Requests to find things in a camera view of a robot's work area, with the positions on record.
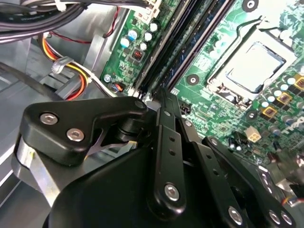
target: black plastic part
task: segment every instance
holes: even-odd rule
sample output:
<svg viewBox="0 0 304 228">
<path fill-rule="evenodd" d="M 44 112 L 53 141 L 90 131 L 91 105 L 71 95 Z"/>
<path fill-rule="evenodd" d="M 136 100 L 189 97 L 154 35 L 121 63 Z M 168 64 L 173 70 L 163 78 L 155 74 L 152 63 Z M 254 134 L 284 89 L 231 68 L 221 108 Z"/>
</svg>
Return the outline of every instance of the black plastic part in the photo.
<svg viewBox="0 0 304 228">
<path fill-rule="evenodd" d="M 146 192 L 151 158 L 149 150 L 134 150 L 69 184 L 51 209 L 48 227 L 212 227 L 213 204 L 200 172 L 189 166 L 184 166 L 188 199 L 184 213 L 175 221 L 162 222 L 150 212 Z"/>
<path fill-rule="evenodd" d="M 20 134 L 25 143 L 63 165 L 80 164 L 96 138 L 94 133 L 106 131 L 118 121 L 143 117 L 148 109 L 136 106 L 134 97 L 103 98 L 72 102 L 32 104 L 24 111 Z M 43 113 L 58 117 L 55 125 L 40 121 Z M 80 129 L 85 138 L 81 142 L 68 139 L 67 131 Z"/>
</svg>

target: motherboard
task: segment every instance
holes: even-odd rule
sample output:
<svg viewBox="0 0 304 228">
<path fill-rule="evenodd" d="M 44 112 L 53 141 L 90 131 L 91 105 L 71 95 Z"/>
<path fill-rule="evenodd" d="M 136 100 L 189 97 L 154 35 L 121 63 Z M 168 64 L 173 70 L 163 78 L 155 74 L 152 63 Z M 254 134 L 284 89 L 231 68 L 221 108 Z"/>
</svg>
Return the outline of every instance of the motherboard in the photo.
<svg viewBox="0 0 304 228">
<path fill-rule="evenodd" d="M 304 152 L 303 2 L 236 0 L 171 92 L 202 138 L 254 164 Z"/>
</svg>

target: black mounting arm
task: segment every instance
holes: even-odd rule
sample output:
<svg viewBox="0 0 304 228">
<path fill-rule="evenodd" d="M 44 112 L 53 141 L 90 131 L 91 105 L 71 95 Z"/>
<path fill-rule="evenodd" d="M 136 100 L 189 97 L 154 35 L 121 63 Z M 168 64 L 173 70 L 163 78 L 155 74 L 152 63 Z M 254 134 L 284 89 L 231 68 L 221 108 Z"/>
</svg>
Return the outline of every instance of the black mounting arm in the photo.
<svg viewBox="0 0 304 228">
<path fill-rule="evenodd" d="M 25 110 L 15 156 L 52 206 L 47 227 L 295 227 L 225 146 L 198 137 L 176 96 L 160 91 L 157 100 L 157 113 L 134 97 Z M 62 184 L 86 156 L 129 141 L 137 149 Z"/>
</svg>

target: white connector
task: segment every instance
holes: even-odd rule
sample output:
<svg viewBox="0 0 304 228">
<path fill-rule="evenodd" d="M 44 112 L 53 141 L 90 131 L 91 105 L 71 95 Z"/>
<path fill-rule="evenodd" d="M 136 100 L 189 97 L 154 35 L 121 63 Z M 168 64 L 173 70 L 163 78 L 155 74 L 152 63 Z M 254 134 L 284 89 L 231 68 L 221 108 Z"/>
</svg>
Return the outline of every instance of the white connector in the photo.
<svg viewBox="0 0 304 228">
<path fill-rule="evenodd" d="M 149 24 L 153 18 L 156 18 L 160 13 L 160 5 L 162 0 L 146 0 L 149 3 L 149 6 L 144 8 L 136 6 L 123 6 L 134 10 L 134 16 L 140 19 L 142 22 Z"/>
</svg>

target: wire bundle
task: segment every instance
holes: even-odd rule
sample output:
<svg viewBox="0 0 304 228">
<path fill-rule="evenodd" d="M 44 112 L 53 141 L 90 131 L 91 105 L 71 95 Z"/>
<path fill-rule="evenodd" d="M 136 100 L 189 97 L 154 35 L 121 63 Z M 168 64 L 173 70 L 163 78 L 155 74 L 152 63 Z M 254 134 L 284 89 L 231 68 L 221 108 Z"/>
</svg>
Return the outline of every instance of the wire bundle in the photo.
<svg viewBox="0 0 304 228">
<path fill-rule="evenodd" d="M 56 61 L 57 59 L 63 57 L 59 54 L 49 43 L 47 43 L 46 39 L 43 35 L 39 36 L 39 44 L 45 56 L 51 60 Z M 79 73 L 81 78 L 81 86 L 80 88 L 75 91 L 71 96 L 67 98 L 67 100 L 73 100 L 78 98 L 80 95 L 83 94 L 87 85 L 90 81 L 93 81 L 100 91 L 102 91 L 106 96 L 116 97 L 117 95 L 114 94 L 111 90 L 109 90 L 90 70 L 85 68 L 84 66 L 80 65 L 79 63 L 73 61 L 70 64 L 67 64 L 67 67 L 73 71 Z"/>
<path fill-rule="evenodd" d="M 68 4 L 64 12 L 57 10 L 54 0 L 24 0 L 21 6 L 0 2 L 0 44 L 55 30 L 77 18 L 91 3 L 147 6 L 144 0 L 64 0 L 63 2 Z"/>
</svg>

################

What you need to do
The reply must consist solely of the lines from the one containing "target: wire bundle" through the last line of the data, reproduced exactly.

Reply to the exercise
target: wire bundle
task: segment every instance
holes: even-odd rule
sample output:
<svg viewBox="0 0 304 228">
<path fill-rule="evenodd" d="M 44 112 L 53 141 L 90 131 L 91 105 L 71 95 Z"/>
<path fill-rule="evenodd" d="M 136 100 L 189 97 L 154 35 L 121 63 Z M 168 64 L 173 70 L 163 78 L 155 74 L 152 63 Z M 254 134 L 284 89 L 231 68 L 221 108 Z"/>
</svg>
Return the outline of every instance of the wire bundle in the photo.
<svg viewBox="0 0 304 228">
<path fill-rule="evenodd" d="M 56 61 L 57 59 L 63 57 L 59 54 L 49 43 L 47 43 L 46 39 L 43 35 L 39 36 L 39 44 L 45 56 L 51 60 Z M 79 73 L 81 78 L 81 86 L 80 88 L 75 91 L 71 96 L 67 98 L 67 100 L 73 100 L 78 98 L 80 95 L 83 94 L 87 85 L 90 81 L 93 81 L 100 91 L 102 91 L 106 96 L 116 97 L 117 95 L 114 94 L 111 90 L 109 90 L 90 70 L 85 68 L 84 66 L 80 65 L 79 63 L 73 61 L 70 64 L 67 64 L 67 67 L 73 71 Z"/>
<path fill-rule="evenodd" d="M 68 4 L 64 12 L 57 10 L 54 0 L 24 0 L 21 6 L 0 2 L 0 44 L 55 30 L 77 18 L 91 3 L 147 6 L 144 0 L 64 0 L 63 2 Z"/>
</svg>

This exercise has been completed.